Every AI agent is built on an architecture pattern — even if the builder doesn't realize it. The pattern determines how the agent reasons, when it uses tools, how it handles errors, and ultimately whether it works reliably or falls apart under real traffic.
There's no single "best" architecture. A customer support agent needs a different design than a research agent or a coding assistant. The right choice depends on your task complexity, latency requirements, cost budget, and reliability needs.
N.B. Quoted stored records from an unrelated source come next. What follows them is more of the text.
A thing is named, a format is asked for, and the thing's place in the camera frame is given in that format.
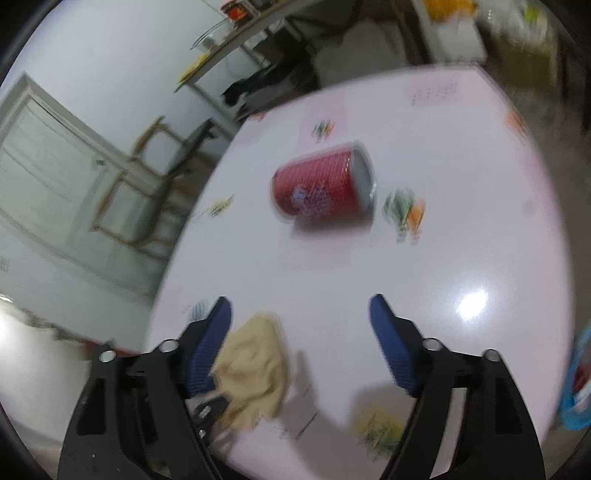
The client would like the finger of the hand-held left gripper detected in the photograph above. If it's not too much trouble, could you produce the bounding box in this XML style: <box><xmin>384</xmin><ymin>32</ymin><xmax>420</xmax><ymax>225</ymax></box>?
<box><xmin>187</xmin><ymin>392</ymin><xmax>232</xmax><ymax>450</ymax></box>

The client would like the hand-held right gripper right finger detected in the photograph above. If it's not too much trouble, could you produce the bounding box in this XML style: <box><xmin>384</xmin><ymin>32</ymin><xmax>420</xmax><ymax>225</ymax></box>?
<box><xmin>368</xmin><ymin>294</ymin><xmax>542</xmax><ymax>480</ymax></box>

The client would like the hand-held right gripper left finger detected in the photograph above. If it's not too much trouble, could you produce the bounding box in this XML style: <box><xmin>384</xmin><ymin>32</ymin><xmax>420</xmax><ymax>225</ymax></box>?
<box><xmin>58</xmin><ymin>296</ymin><xmax>233</xmax><ymax>480</ymax></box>

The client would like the brown paper bag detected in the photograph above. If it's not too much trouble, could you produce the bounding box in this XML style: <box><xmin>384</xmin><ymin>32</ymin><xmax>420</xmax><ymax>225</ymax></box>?
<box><xmin>210</xmin><ymin>314</ymin><xmax>289</xmax><ymax>428</ymax></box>

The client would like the red metal can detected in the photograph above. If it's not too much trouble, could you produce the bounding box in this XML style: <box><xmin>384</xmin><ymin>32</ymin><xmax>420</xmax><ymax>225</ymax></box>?
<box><xmin>270</xmin><ymin>141</ymin><xmax>377</xmax><ymax>227</ymax></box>

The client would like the blue plastic wastebasket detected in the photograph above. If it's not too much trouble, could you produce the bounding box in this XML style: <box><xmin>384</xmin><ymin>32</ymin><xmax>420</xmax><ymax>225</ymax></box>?
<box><xmin>560</xmin><ymin>318</ymin><xmax>591</xmax><ymax>430</ymax></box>

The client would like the pink plastic table cover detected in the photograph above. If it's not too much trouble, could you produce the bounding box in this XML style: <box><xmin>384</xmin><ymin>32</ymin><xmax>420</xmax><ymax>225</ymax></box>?
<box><xmin>145</xmin><ymin>65</ymin><xmax>578</xmax><ymax>480</ymax></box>

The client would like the wooden chair with dark seat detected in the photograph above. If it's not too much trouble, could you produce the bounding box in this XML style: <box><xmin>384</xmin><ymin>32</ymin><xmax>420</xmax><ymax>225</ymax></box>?
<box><xmin>131</xmin><ymin>115</ymin><xmax>218</xmax><ymax>178</ymax></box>
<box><xmin>90</xmin><ymin>168</ymin><xmax>195</xmax><ymax>250</ymax></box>

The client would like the white panelled door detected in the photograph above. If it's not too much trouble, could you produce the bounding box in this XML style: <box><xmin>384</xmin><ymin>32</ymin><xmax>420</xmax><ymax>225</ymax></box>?
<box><xmin>0</xmin><ymin>74</ymin><xmax>181</xmax><ymax>296</ymax></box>

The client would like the yellow paper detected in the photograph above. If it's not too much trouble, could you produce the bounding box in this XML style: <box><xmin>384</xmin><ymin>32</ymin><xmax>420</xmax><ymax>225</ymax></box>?
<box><xmin>178</xmin><ymin>53</ymin><xmax>211</xmax><ymax>85</ymax></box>

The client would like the white-framed wooden side table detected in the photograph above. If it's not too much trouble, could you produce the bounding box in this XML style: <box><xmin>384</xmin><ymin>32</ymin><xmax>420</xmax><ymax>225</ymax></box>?
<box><xmin>174</xmin><ymin>0</ymin><xmax>361</xmax><ymax>123</ymax></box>

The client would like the cardboard sheet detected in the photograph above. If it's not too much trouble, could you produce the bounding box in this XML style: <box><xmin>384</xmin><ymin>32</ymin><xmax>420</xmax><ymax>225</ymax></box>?
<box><xmin>288</xmin><ymin>14</ymin><xmax>409</xmax><ymax>86</ymax></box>

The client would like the clear glass bowl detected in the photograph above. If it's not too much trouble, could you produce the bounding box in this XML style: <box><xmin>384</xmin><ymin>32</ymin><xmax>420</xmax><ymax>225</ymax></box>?
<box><xmin>191</xmin><ymin>21</ymin><xmax>232</xmax><ymax>51</ymax></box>

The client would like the white box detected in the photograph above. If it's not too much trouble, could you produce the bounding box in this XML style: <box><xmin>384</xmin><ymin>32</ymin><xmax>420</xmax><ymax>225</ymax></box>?
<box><xmin>411</xmin><ymin>0</ymin><xmax>488</xmax><ymax>65</ymax></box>

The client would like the cardboard box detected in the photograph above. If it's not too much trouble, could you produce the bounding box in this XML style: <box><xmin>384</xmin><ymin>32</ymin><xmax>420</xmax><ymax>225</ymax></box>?
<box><xmin>489</xmin><ymin>28</ymin><xmax>559</xmax><ymax>93</ymax></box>

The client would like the dark red jar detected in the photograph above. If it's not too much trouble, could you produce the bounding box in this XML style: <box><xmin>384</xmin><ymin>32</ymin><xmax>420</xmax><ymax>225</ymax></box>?
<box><xmin>222</xmin><ymin>0</ymin><xmax>250</xmax><ymax>21</ymax></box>

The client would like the yellow plastic bag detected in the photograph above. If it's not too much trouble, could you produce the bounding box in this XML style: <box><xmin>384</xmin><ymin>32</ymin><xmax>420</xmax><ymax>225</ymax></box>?
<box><xmin>422</xmin><ymin>0</ymin><xmax>478</xmax><ymax>21</ymax></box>

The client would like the white green packaging bag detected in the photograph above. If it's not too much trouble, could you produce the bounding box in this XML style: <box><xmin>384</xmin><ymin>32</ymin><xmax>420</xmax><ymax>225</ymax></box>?
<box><xmin>517</xmin><ymin>0</ymin><xmax>546</xmax><ymax>28</ymax></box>

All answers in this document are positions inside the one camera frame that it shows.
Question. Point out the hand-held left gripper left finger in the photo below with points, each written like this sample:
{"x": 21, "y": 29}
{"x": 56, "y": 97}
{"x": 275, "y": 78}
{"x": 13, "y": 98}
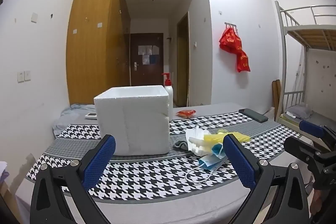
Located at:
{"x": 101, "y": 158}

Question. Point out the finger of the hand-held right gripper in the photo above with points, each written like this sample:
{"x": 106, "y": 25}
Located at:
{"x": 312, "y": 129}
{"x": 299, "y": 146}

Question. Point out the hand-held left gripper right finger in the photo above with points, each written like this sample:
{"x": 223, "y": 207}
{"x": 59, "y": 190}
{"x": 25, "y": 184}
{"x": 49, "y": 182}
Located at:
{"x": 240, "y": 161}

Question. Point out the yellow plastic bag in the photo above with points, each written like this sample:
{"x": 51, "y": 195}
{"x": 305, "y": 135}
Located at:
{"x": 236, "y": 138}

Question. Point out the blue face mask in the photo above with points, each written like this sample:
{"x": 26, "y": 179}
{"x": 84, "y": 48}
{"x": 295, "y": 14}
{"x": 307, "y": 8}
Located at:
{"x": 217, "y": 150}
{"x": 210, "y": 163}

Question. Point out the white foam box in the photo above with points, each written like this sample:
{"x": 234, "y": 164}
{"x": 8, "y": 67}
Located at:
{"x": 131, "y": 121}

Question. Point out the white plastic bag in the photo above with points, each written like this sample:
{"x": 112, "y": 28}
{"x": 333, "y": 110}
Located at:
{"x": 195, "y": 134}

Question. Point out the grey sock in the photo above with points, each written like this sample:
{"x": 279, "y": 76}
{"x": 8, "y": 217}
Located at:
{"x": 180, "y": 144}

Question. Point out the grey pillow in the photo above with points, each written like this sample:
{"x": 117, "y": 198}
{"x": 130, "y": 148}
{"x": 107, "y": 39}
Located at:
{"x": 298, "y": 111}

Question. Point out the white smartphone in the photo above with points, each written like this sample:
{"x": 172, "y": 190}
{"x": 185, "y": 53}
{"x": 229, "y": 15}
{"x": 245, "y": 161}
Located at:
{"x": 90, "y": 115}

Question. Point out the black smartphone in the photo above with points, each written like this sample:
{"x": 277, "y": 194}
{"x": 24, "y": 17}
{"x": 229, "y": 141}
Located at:
{"x": 253, "y": 115}

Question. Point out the black white houndstooth cloth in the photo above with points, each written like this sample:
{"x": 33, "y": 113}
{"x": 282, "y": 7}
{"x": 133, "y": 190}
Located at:
{"x": 147, "y": 176}

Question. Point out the wooden boards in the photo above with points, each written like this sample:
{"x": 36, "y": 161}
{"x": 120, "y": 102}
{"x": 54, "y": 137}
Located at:
{"x": 276, "y": 92}

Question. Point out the light blue bundled cloth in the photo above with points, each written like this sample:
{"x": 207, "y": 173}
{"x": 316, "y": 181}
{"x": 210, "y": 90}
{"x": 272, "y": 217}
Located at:
{"x": 81, "y": 107}

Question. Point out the grey table cover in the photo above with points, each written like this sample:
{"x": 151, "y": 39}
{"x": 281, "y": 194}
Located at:
{"x": 218, "y": 108}

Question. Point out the red snack packet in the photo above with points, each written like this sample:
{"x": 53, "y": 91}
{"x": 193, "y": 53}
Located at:
{"x": 185, "y": 113}

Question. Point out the white pump bottle red cap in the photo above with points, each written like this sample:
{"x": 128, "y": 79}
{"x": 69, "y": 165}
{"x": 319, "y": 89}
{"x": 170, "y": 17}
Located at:
{"x": 168, "y": 95}

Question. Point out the white metal bunk bed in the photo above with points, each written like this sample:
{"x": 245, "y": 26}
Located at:
{"x": 284, "y": 37}

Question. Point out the dark brown entry door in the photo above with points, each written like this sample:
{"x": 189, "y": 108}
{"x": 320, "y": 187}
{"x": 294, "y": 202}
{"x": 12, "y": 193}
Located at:
{"x": 147, "y": 74}

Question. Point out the red plastic bag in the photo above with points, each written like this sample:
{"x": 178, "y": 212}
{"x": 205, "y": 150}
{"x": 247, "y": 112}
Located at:
{"x": 229, "y": 40}
{"x": 242, "y": 61}

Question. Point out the wooden wardrobe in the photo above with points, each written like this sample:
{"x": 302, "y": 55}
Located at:
{"x": 89, "y": 56}

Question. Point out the blue white paper notice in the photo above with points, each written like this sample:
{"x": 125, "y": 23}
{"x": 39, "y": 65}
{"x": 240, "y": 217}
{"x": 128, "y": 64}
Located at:
{"x": 149, "y": 59}

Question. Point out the wooden side door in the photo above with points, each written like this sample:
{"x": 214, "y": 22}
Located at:
{"x": 183, "y": 61}

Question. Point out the white wall socket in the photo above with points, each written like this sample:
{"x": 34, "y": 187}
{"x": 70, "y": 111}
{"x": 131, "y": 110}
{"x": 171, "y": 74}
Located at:
{"x": 27, "y": 76}
{"x": 20, "y": 76}

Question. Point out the metal wall hook rack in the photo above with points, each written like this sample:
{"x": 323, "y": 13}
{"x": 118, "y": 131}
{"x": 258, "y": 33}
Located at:
{"x": 231, "y": 24}

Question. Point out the white wall switch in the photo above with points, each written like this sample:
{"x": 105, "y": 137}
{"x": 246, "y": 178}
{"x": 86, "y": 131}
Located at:
{"x": 34, "y": 17}
This guide covers the 6 architecture patterns used by production AI agents in 2026, with trade-offs and code for each.
Pattern 1: ReAct (Reasoning + Acting)
The most common agent pattern. The LLM alternates between thinking (reasoning about what to do) and acting (calling tools). Each observation from a tool informs the next thought.
Loop:
1. THOUGHT: "I need to find the user's order status"
2. ACTION: lookup_order(order_id="12345")
3. OBSERVATION: {"status": "shipped", "tracking": "FX789"}
4. THOUGHT: "I have the tracking info, I can respond now"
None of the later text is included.